I'd be more than happy to.
When we look at our communities as they are today, there is a huge struggle because of a lack of understanding on the part of the non-aboriginal community about where we were as communities and about our ownership of land. We'll just deal with ownership of land. I can't go into the whole big picture.
In fact, before the imposition of the Indian Act women did hold land collectively, but it wasn't the kind of ownership we look at now, which is fee simple, and you can trade it around or sell it. The ownership and the value of it was held by the family, with the women having as much say as anyone about how it was distributed, how it was broken up, and what it was used for. Once the Indian Act came into effect, there was, of course, the Westminster model, and the lands were broken up. I know that in a lot of communities, they only gave them to the male heads of the family.
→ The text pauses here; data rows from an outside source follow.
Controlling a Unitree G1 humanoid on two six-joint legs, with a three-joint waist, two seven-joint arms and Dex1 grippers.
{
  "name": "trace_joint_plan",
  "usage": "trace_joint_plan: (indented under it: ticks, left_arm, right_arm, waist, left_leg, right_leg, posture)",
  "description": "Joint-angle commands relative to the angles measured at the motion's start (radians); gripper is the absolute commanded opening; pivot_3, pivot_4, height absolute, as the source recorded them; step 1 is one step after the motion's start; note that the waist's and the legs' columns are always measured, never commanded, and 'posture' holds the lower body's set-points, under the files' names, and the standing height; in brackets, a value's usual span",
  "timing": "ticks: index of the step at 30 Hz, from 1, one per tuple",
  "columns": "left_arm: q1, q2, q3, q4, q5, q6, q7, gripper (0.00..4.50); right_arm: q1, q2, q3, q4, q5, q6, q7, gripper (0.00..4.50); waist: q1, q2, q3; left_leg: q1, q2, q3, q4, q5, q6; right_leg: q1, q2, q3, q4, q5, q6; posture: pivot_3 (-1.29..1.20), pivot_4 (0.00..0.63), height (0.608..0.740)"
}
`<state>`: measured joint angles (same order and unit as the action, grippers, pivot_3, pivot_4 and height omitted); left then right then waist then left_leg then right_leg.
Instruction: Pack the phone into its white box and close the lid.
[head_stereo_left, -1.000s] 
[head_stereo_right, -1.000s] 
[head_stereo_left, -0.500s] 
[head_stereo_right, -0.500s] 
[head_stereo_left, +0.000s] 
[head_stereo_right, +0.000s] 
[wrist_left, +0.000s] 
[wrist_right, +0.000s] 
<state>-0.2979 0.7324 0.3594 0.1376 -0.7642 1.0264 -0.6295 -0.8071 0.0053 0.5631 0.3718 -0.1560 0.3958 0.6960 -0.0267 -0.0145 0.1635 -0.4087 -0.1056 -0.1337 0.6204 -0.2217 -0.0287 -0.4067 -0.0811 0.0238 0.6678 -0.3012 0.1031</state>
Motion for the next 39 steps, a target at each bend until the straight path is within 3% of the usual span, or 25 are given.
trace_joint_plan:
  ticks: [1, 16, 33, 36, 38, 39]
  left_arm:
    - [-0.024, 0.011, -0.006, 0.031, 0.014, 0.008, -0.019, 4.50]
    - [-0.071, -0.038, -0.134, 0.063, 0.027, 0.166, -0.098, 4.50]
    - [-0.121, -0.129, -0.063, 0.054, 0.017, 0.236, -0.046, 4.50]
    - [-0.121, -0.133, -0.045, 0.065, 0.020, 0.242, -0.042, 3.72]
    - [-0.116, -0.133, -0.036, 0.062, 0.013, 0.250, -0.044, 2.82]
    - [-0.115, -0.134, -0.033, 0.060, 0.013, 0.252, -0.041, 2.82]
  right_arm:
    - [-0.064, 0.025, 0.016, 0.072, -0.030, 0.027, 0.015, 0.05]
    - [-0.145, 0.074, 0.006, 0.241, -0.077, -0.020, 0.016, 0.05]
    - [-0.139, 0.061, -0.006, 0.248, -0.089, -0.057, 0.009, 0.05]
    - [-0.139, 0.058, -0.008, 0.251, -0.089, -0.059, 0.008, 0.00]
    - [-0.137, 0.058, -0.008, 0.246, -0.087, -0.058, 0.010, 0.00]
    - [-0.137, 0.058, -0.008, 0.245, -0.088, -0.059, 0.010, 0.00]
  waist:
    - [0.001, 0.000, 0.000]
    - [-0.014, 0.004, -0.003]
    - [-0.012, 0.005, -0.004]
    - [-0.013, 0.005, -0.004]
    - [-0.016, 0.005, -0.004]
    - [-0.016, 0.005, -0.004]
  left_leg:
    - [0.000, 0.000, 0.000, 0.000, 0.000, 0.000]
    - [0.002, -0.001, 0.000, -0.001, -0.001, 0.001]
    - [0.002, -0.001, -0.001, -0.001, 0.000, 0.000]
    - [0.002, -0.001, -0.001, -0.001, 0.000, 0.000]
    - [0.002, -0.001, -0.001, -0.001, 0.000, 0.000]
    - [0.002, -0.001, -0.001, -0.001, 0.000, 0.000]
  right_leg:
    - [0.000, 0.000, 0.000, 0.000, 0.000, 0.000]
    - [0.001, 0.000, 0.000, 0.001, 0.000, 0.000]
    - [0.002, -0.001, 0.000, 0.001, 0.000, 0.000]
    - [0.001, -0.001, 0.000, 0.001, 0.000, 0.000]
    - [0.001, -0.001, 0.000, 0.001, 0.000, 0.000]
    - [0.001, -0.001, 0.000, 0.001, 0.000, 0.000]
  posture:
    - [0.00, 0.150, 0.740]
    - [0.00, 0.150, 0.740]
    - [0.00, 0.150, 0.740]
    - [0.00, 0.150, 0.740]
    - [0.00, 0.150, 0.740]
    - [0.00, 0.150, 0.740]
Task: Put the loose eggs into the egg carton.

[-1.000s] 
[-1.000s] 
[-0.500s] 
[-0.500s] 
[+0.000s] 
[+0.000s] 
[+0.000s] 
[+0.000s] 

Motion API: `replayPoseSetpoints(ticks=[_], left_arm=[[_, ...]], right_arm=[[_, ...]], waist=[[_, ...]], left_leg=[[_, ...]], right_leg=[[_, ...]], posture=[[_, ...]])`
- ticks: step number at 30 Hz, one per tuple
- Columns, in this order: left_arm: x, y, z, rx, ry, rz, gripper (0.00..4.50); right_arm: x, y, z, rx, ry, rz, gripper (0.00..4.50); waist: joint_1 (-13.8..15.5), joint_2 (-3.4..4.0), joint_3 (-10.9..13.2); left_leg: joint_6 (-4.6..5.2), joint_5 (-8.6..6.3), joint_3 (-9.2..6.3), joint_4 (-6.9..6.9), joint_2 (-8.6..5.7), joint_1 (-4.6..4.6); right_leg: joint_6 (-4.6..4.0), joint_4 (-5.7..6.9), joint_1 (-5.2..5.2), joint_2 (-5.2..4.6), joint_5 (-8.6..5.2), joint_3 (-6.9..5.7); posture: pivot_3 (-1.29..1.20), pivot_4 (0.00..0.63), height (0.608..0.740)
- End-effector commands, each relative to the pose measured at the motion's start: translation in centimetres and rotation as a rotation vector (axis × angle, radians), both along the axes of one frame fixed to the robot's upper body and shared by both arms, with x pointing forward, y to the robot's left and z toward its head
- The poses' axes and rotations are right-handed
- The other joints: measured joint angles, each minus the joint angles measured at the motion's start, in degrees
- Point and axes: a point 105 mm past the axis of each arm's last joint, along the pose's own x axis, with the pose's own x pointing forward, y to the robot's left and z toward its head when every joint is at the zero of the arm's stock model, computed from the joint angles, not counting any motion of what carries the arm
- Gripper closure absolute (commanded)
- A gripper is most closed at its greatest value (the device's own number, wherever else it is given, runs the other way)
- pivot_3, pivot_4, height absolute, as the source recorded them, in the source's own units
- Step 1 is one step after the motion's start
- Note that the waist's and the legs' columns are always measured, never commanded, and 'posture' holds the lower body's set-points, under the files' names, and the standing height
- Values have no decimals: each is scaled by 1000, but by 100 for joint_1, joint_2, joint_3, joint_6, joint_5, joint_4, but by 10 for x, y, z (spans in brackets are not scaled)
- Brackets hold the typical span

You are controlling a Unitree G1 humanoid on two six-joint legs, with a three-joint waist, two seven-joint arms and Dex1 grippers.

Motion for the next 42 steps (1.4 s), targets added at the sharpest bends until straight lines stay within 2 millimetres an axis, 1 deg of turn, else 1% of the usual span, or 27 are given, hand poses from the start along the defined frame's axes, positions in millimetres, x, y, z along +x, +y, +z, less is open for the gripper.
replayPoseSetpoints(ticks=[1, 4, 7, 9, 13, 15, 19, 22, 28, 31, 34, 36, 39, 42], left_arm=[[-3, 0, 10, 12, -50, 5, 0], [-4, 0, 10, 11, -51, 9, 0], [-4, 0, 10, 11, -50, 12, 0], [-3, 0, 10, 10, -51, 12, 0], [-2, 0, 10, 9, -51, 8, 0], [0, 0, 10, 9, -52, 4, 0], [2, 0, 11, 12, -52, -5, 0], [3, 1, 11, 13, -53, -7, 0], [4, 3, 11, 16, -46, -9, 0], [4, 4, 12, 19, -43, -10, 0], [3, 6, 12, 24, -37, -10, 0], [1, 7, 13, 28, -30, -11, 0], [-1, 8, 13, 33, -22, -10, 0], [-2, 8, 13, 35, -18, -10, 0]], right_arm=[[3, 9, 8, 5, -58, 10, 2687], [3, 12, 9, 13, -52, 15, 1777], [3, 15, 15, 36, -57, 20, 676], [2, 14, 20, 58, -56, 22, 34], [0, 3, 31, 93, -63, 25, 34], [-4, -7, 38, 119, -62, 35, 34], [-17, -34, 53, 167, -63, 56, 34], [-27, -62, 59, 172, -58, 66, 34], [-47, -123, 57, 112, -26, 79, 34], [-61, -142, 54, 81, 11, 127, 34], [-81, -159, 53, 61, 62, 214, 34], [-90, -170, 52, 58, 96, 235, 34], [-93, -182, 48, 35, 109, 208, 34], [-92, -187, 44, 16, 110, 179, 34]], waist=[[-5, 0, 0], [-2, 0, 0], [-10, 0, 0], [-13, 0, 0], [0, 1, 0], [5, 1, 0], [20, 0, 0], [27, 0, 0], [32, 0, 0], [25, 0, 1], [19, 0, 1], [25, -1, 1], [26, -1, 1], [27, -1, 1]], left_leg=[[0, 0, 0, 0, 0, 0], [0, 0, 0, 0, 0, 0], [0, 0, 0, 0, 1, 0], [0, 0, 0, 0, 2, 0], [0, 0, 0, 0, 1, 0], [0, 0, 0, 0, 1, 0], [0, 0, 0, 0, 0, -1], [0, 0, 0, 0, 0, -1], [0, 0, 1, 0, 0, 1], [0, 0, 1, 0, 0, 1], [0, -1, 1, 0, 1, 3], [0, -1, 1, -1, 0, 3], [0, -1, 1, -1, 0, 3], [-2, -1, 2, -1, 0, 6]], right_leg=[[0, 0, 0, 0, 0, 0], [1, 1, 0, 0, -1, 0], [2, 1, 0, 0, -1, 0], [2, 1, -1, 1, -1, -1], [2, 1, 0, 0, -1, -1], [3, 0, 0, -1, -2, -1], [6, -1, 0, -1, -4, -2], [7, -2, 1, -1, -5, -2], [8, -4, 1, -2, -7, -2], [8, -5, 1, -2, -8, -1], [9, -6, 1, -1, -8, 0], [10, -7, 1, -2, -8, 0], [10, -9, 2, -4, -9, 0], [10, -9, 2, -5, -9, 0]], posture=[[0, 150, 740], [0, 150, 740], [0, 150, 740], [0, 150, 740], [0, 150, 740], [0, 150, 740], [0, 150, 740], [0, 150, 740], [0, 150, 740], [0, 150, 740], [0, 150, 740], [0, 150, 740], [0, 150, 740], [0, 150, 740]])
I want to make a little bit more of a comment with respect to the place of women. I've done a lot of research in this area, and it reinforces what the elders are saying to us, that the women did hold.... As a matter of fact, I think the women held a higher place in our communities in a number of areas than did the men.
When you do your research, you see in a number of writings that when the non-aboriginal people came into our communities, one of the first things they said is this. What you need to do in order to--and these words I don't agree with--civilize the Indians is break the relationship between the men and the women. You need to instruct the men on how to treat their women, because their women have too much power. The women have too much of a place in the community and in decision-making; therefore, we need to ensure that the European men teach the Indian men how to treat the women.
The women in our communities know this, and they are still holding on to all the culture, all the history, all the stories. The women hold those, and as the givers of life, they hold a very high position. That's what we're talking about when we talk about returning to those traditional values and ensuring that when we build our communities from the ground up, which we want to do, we have the place of women, which is at a much higher place than it is in the non-aboriginal community, I'm sorry to say.